Assignment: Only the lines of the data below from the one with "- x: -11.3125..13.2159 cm" through the one with "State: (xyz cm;" are wanted. Repeat them exactly.

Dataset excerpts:
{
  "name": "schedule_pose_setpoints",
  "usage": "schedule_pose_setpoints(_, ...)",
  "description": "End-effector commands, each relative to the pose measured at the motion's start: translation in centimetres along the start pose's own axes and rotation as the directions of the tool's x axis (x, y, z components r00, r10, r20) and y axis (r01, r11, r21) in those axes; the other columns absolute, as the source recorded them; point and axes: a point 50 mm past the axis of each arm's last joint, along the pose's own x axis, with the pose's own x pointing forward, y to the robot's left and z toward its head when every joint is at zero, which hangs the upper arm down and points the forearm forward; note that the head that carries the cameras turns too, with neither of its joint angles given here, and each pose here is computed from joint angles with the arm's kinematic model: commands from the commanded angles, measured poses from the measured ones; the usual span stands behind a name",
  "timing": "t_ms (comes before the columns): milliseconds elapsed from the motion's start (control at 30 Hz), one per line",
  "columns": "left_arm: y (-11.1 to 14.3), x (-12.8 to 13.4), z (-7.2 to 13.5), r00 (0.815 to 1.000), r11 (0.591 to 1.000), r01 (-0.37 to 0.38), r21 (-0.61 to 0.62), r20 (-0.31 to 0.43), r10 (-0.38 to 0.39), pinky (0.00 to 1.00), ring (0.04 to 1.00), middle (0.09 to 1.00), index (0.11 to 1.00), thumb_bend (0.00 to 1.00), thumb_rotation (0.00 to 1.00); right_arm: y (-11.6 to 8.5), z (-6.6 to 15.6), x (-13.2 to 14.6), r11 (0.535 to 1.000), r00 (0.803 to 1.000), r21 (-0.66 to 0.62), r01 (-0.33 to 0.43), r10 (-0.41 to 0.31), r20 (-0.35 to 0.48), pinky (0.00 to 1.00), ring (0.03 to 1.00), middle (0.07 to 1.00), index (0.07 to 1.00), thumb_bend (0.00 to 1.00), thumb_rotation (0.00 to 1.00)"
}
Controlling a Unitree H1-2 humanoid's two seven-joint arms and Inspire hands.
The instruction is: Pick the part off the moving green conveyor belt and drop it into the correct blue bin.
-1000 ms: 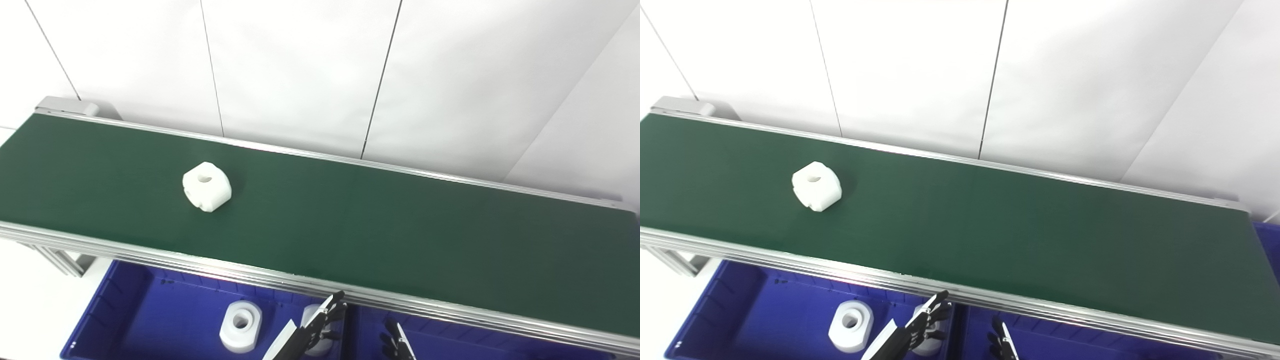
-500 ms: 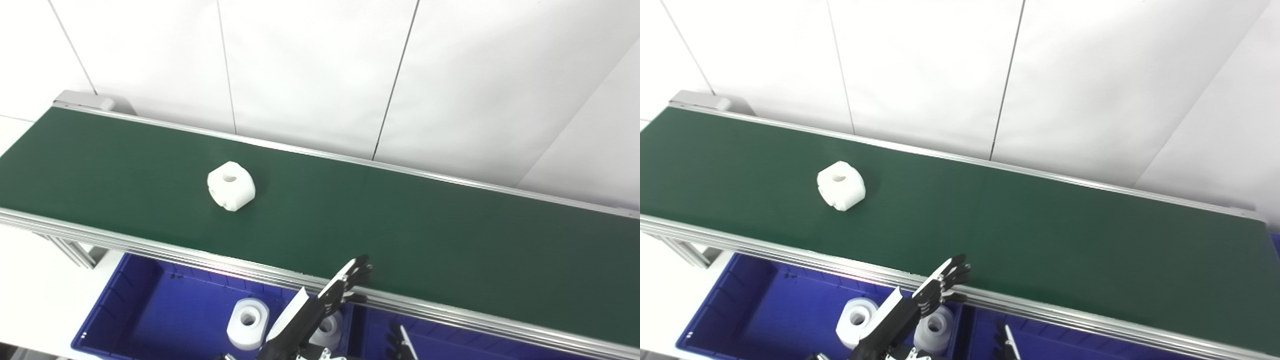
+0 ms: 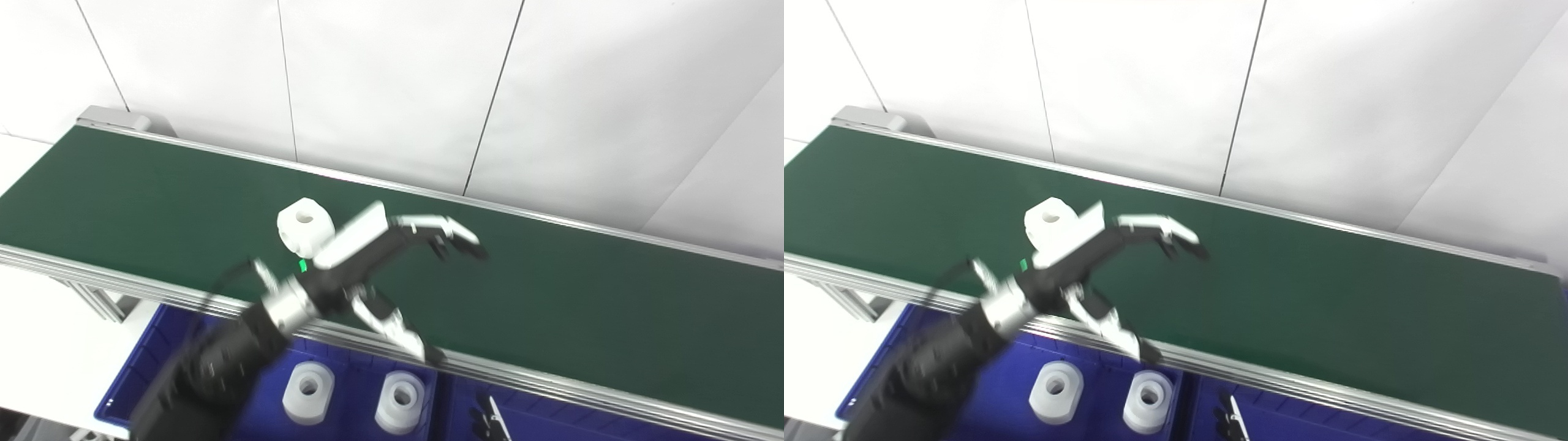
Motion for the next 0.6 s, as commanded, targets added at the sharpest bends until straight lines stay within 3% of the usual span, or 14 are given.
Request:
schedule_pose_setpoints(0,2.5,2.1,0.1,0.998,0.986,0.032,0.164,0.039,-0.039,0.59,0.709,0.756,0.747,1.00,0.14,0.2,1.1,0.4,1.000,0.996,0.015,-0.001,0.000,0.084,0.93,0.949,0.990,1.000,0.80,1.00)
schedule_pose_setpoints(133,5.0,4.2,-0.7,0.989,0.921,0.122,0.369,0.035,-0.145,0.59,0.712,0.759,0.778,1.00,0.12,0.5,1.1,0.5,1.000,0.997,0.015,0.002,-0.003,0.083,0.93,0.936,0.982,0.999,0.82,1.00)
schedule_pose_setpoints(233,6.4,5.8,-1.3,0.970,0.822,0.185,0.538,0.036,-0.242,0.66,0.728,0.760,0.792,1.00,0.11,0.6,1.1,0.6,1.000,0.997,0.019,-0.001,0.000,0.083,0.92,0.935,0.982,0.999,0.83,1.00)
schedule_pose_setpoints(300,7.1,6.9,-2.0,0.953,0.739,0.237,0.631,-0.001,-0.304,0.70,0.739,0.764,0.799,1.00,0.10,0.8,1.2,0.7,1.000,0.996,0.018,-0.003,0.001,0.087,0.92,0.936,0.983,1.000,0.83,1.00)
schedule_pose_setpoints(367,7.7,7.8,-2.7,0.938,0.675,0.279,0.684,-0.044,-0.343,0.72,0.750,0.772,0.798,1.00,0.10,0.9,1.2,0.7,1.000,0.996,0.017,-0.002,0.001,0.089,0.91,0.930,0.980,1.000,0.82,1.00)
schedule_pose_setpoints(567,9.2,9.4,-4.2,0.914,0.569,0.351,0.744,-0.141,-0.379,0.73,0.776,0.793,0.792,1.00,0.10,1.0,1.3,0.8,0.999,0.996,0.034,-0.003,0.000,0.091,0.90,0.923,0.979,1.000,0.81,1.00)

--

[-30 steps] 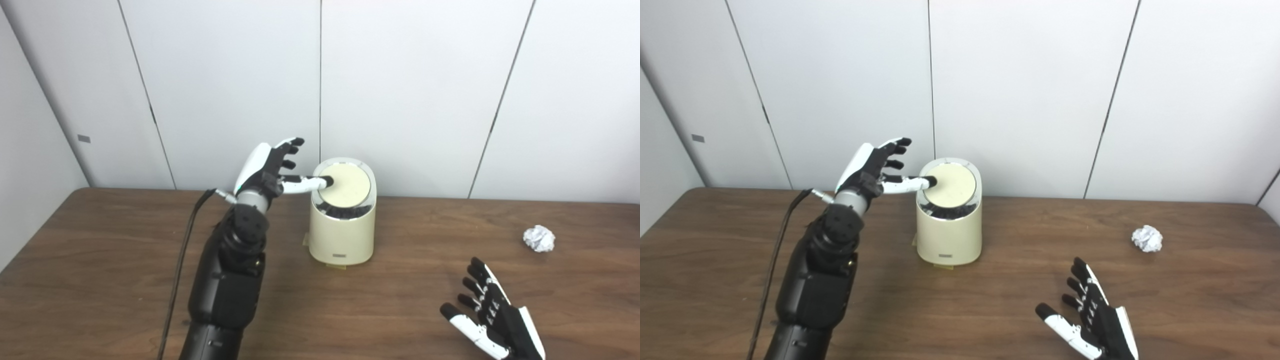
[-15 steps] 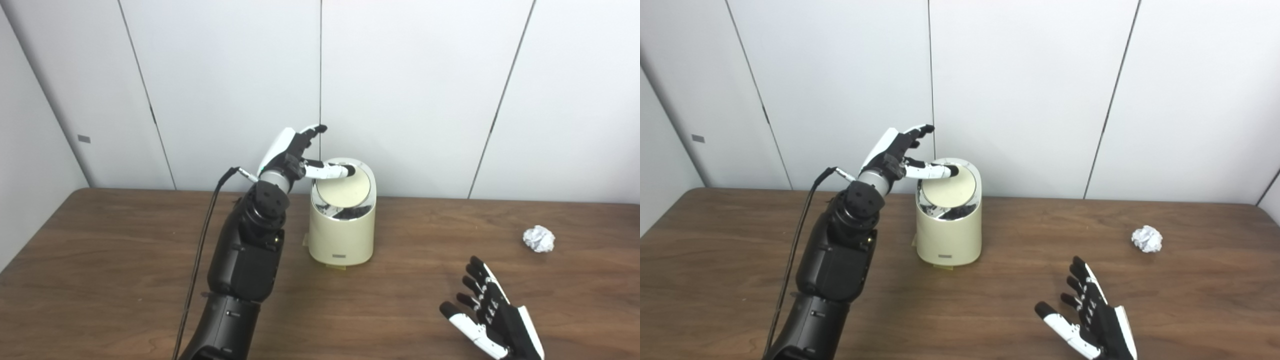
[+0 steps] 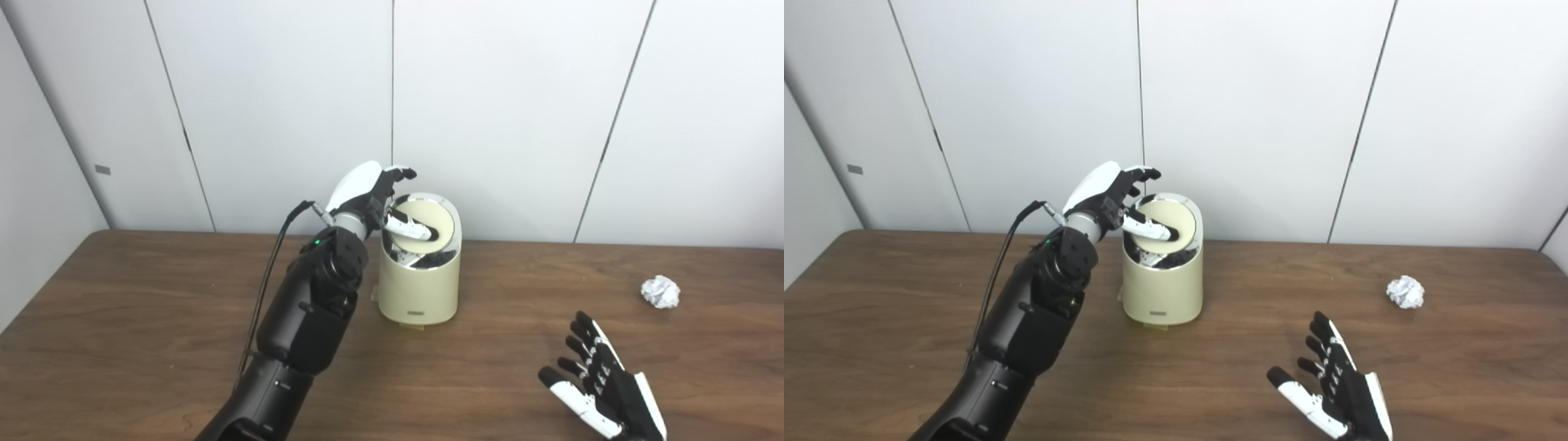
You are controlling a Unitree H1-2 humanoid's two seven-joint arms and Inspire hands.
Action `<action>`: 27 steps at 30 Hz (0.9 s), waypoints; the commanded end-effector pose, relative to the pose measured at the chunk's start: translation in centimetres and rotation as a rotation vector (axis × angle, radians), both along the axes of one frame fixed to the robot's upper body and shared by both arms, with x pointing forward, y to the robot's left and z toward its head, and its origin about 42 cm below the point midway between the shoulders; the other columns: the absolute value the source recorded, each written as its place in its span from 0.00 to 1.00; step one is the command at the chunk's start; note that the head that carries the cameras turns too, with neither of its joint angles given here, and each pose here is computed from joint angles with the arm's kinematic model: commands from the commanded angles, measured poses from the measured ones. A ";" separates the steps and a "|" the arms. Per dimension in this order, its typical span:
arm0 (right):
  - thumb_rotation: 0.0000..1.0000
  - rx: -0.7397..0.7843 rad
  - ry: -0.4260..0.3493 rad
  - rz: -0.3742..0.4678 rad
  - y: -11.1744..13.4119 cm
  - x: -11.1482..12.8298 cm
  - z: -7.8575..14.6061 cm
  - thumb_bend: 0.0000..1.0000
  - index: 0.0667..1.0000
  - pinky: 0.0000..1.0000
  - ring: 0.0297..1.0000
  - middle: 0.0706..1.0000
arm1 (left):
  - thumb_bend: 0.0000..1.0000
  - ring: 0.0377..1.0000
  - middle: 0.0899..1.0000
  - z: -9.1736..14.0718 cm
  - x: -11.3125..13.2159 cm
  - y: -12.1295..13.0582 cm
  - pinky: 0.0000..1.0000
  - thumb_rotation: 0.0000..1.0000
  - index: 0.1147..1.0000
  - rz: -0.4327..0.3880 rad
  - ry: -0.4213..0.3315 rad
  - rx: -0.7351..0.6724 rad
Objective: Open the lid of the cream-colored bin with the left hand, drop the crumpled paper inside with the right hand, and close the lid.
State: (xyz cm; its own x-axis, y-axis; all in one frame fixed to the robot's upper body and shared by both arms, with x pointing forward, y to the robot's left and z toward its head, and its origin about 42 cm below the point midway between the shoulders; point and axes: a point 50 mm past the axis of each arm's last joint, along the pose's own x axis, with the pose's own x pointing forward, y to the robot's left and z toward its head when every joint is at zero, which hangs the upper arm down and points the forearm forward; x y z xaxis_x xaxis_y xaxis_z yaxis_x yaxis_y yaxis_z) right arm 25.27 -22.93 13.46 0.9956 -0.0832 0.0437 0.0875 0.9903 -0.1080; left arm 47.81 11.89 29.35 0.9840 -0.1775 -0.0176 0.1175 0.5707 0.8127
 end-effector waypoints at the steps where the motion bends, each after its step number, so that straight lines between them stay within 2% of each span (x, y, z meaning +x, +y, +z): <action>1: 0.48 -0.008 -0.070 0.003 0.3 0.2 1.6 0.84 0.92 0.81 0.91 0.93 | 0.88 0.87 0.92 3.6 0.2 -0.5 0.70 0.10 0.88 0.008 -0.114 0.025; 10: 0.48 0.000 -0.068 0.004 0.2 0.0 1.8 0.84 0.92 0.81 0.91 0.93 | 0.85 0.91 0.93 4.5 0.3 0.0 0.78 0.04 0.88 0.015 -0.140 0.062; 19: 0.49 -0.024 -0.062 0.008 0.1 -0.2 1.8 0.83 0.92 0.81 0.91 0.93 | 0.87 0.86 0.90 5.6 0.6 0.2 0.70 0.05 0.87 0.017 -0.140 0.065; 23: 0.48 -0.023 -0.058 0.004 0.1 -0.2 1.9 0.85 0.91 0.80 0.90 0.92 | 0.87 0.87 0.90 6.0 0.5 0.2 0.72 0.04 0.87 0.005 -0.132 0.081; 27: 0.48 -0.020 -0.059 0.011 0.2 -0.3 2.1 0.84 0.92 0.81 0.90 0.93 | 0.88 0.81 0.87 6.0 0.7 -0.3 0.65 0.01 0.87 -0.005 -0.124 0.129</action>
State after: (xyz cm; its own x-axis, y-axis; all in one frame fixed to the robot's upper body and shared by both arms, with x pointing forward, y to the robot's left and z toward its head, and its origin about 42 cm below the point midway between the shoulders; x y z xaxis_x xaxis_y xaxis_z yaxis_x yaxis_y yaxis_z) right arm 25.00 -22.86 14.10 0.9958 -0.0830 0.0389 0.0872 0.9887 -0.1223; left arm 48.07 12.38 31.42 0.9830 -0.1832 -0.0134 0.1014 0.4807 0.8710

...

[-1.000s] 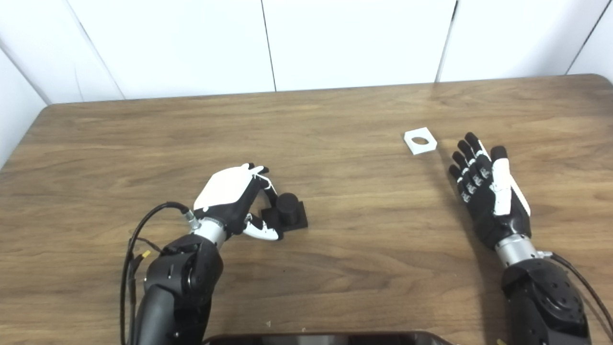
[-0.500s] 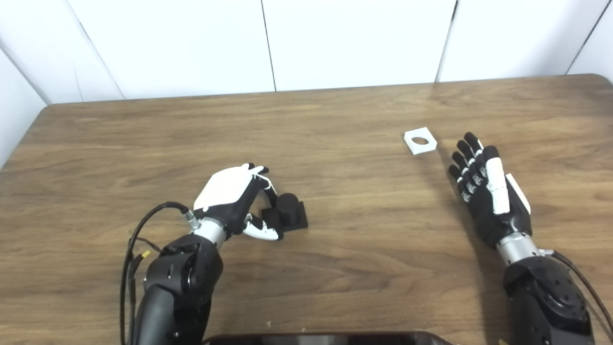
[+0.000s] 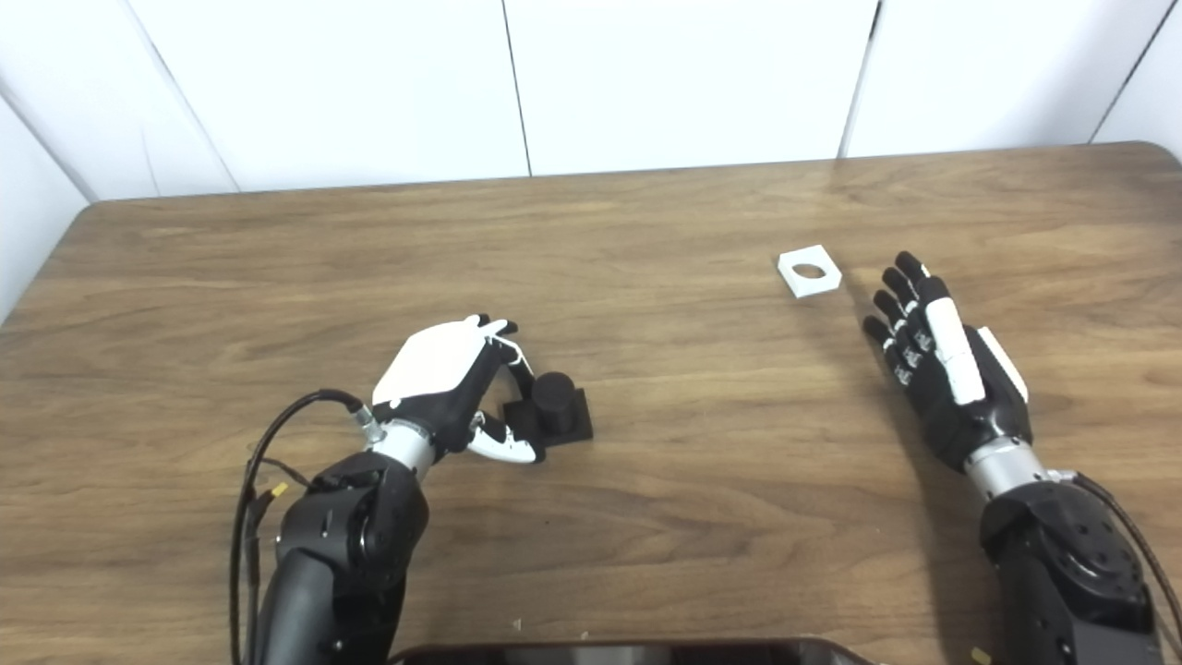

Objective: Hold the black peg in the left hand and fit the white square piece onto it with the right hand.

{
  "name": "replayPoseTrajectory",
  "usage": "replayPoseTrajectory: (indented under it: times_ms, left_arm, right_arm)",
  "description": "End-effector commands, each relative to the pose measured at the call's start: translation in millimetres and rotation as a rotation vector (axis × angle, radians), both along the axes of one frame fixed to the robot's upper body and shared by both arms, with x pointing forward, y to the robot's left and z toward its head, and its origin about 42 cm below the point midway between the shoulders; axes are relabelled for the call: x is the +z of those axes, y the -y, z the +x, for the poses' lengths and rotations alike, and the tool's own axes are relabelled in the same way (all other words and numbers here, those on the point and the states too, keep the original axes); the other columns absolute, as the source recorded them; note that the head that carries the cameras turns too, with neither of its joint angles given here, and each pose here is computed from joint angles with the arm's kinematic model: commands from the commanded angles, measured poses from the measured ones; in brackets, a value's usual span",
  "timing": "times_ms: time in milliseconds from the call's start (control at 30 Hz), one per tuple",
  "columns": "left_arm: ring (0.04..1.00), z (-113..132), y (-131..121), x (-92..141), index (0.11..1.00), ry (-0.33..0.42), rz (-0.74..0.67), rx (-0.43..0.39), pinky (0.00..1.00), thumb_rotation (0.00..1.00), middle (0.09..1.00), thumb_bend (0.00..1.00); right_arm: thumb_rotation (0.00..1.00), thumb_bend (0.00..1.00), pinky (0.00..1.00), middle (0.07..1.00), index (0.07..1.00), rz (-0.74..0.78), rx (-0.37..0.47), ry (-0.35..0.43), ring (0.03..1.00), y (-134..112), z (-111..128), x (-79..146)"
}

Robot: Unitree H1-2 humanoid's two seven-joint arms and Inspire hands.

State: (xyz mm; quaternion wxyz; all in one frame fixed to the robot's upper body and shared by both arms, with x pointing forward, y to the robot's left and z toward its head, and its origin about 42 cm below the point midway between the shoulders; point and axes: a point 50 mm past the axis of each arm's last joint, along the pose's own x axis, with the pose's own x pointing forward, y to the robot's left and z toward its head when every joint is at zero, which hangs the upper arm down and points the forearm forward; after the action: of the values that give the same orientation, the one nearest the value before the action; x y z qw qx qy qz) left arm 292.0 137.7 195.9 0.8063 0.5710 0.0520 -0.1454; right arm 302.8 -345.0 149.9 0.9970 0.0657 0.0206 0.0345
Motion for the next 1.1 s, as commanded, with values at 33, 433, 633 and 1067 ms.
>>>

Finished exercise:
  - x: -11.3125..13.2159 cm
  - y: -12.1295..13.0582 cm
  - pinky: 0.0000..1.0000
  - thumb_rotation: 0.0000..1.0000
  - index: 0.1147..1.0000
  - rz: -0.4327..0.3880 rad
  - ry: -0.4213..0.3315 rad
  - rx: -0.7351..0.6724 rad
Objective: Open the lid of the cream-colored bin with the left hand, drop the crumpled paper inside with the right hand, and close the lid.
State: (xyz cm; its own x-axis, y-axis; all in one frame fixed to the robot's upper body and shared by both arms, with x pointing forward, y to the robot's left and z toward its head, and its origin about 42 cm below the point midway between the shoulders; point and axes: a point 50 mm past the axis of each arm's last joint, along the pose's own x axis, with the pose's own x pointing forward, y to the robot's left and z toward its head when every joint is at zero, which hangs the upper arm down and points the forearm forward; x y z xaxis_x xaxis_y xaxis_z yaxis_x yaxis_y yaxis_z) right arm 25.27 -22.93 13.46 0.9956 -0.0832 0.0437 0.0875 0.9903 -0.1080; left arm 47.81 11.89 29.35 0.9840 -0.1775 -0.0176 0.1175 0.5707 0.8127

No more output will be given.